Each line from the first entry to the line with "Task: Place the", both included, is to be returned unchanged, with any pictures dropped.

── Data provided ──

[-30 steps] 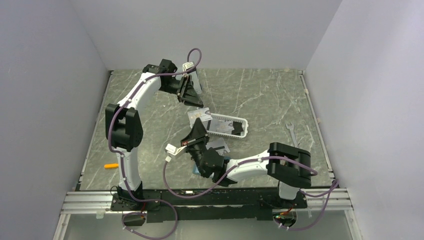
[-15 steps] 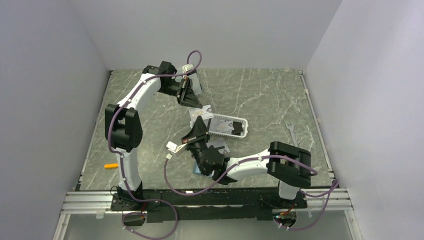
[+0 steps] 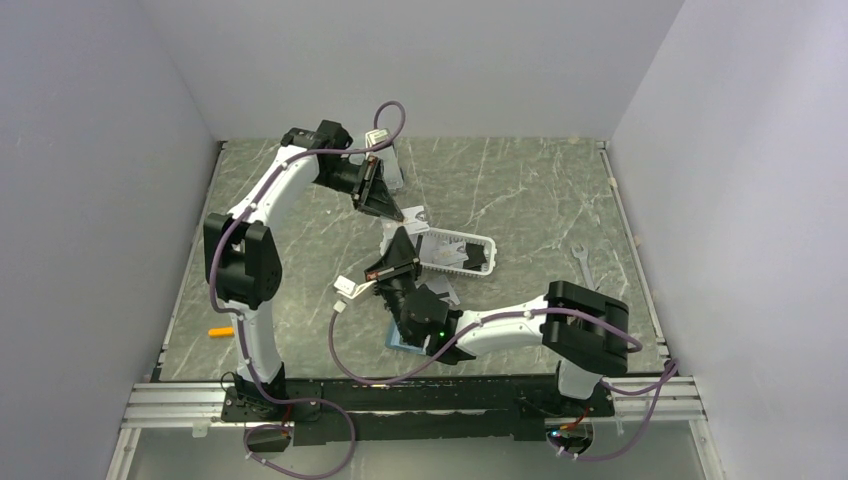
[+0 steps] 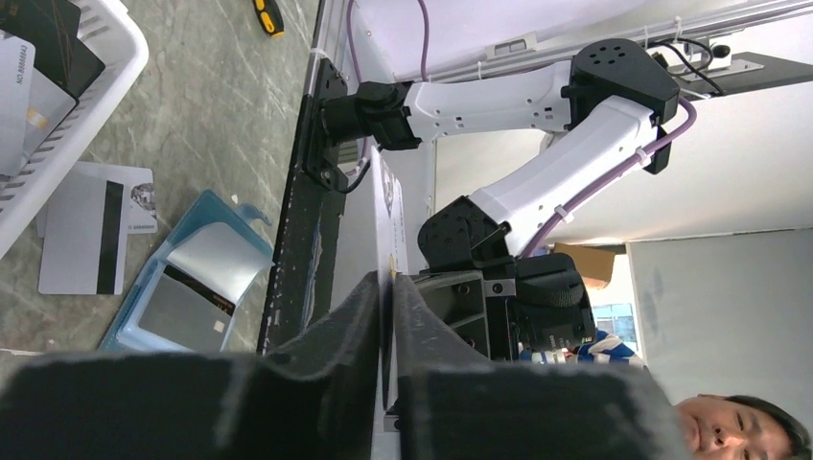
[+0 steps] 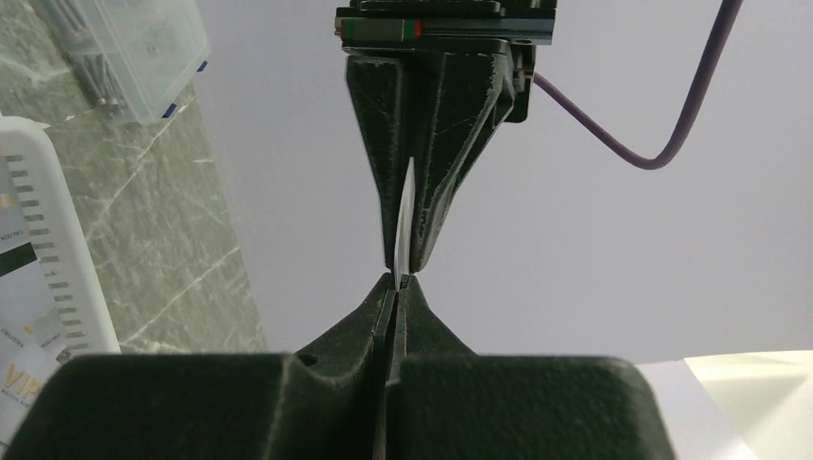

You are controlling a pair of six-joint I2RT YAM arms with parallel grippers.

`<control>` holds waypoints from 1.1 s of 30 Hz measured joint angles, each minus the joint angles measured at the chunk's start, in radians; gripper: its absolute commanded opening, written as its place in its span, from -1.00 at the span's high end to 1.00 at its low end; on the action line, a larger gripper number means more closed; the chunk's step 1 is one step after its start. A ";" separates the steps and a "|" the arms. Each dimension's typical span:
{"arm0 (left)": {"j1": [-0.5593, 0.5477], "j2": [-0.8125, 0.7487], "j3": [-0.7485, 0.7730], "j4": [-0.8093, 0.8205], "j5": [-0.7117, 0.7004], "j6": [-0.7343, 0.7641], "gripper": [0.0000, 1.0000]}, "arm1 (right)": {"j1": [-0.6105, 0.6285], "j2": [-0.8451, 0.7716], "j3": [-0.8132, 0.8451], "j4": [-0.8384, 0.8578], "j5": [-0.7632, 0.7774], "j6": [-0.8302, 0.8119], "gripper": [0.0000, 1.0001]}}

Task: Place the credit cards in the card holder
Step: Pick up the credit card from the storage box.

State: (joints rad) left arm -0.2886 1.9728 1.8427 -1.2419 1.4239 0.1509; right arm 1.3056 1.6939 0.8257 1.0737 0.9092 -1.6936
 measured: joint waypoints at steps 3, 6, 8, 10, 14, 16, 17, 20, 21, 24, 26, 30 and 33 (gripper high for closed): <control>-0.005 -0.001 0.007 -0.018 -0.010 0.015 1.00 | -0.001 -0.003 0.000 -0.013 0.004 0.010 1.00; -0.005 -0.001 0.011 -0.025 -0.014 0.024 1.00 | 0.000 -0.004 0.002 -0.028 0.007 0.023 0.75; -0.003 -0.001 0.011 -0.026 -0.002 0.024 1.00 | 0.000 -0.004 0.009 -0.033 0.016 0.042 0.29; -0.002 -0.001 0.024 -0.030 0.024 0.026 1.00 | 0.000 -0.004 0.021 -0.056 0.031 0.083 0.00; 0.005 0.005 0.116 -0.023 0.044 0.024 1.00 | 0.000 -0.021 0.074 -0.175 0.068 0.234 -0.46; 0.009 0.005 0.164 0.019 0.056 -0.015 1.00 | 0.002 -0.055 0.117 -0.305 0.079 0.369 -0.47; 0.011 0.005 0.193 0.047 0.061 -0.041 1.00 | 0.002 -0.079 0.144 -0.385 0.079 0.451 -0.48; 0.017 0.003 0.270 0.146 0.084 -0.132 1.00 | 0.000 -0.177 0.230 -0.640 0.054 0.747 -0.48; 0.018 -0.004 0.276 0.201 0.091 -0.173 1.00 | -0.002 -0.217 0.251 -0.713 0.034 0.846 -0.48; 0.020 -0.090 0.122 0.611 0.102 -0.432 1.00 | -0.032 -0.346 0.272 -0.878 -0.089 1.140 -0.45; 0.027 -0.175 -0.091 1.076 0.093 -0.768 1.00 | -0.103 -0.452 0.246 -0.933 -0.242 1.364 -0.45; 0.040 -0.113 -0.162 1.951 0.058 -1.498 1.00 | -0.370 -0.671 0.057 -0.853 -0.531 1.743 -0.45; 0.050 -0.034 -0.145 2.333 0.014 -1.830 1.00 | -0.472 -0.686 0.010 -0.794 -0.672 1.924 -0.43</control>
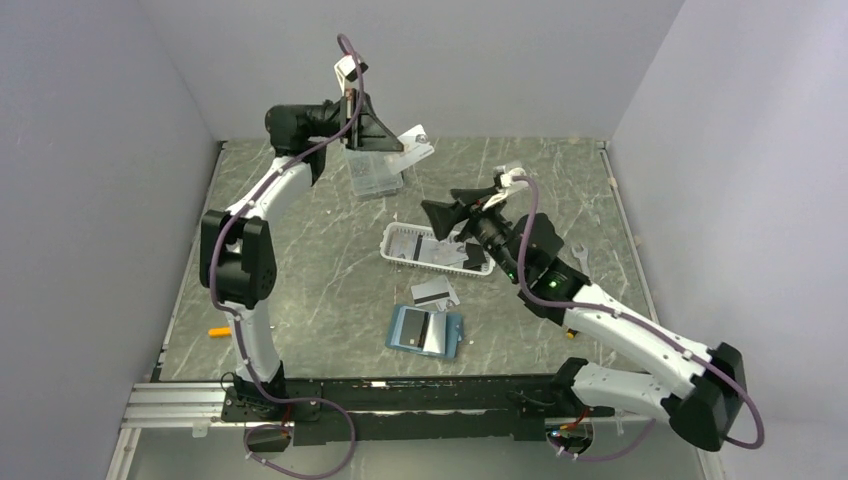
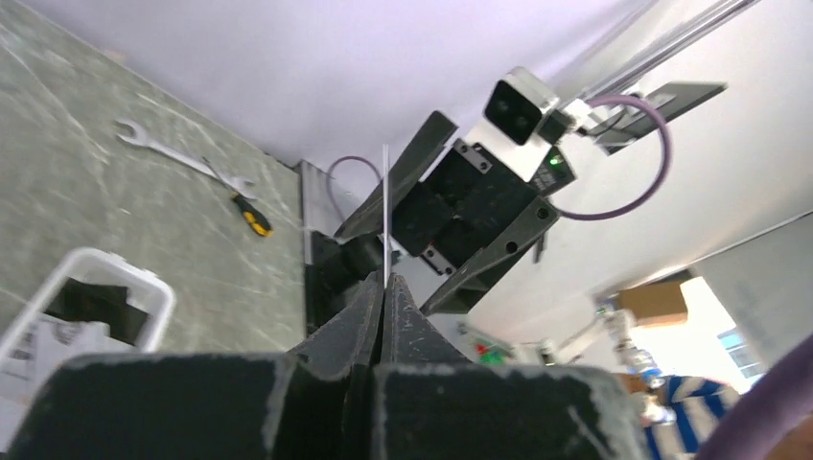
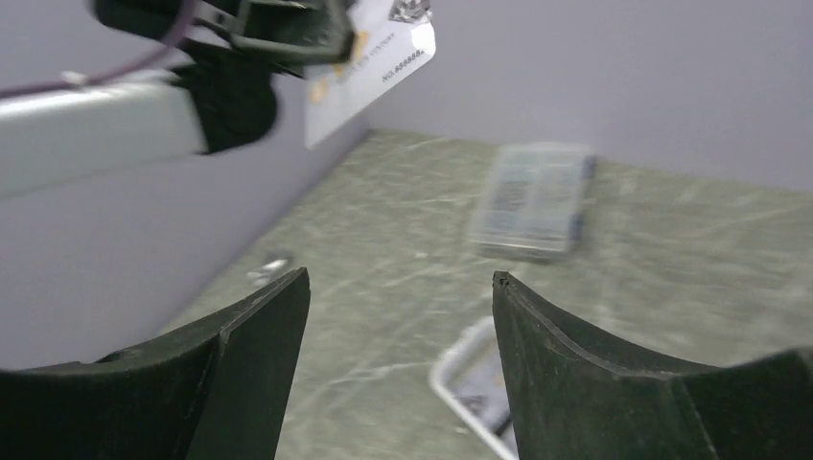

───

Answer |
[-30 steps] 
[-15 steps] 
[+0 steps] 
[+0 steps] 
[+0 steps] 

You are controlling a pair of six-joint I2RT YAM arms with parallel grippers.

`<control>` holds waypoints from 1.1 s of 30 Hz measured joint angles, each minus the joint angles measured at the chunk's start, in radians; gripper: its absolute commanded opening, written as its place in its span, from -1.00 at the span's high end to 1.00 at its low end; on the action line, a larger gripper number means more closed; the chunk's step 1 is one step after its start. A ";" separates the steps and a "|" the arms. Each dimension's typical span:
{"arm0 (left)": {"j1": [-0.5593, 0.5477], "j2": [-0.8125, 0.7487], "j3": [-0.7485, 0.7730], "j4": [-0.8093, 0.8205], "j5": [-0.7117, 0.7004], "j6": [-0.7343, 0.7641], "gripper": [0.0000, 1.0000]}, "arm1 (right)": {"j1": [-0.6105, 0.6285], "j2": [-0.8451, 0.7716], "j3": [-0.8132, 0.8451], "j4": [-0.8384, 0.8578], "j5": [-0.7632, 0.7774], "j6": [-0.8302, 0.8119], "gripper": [0.0000, 1.0001]}}

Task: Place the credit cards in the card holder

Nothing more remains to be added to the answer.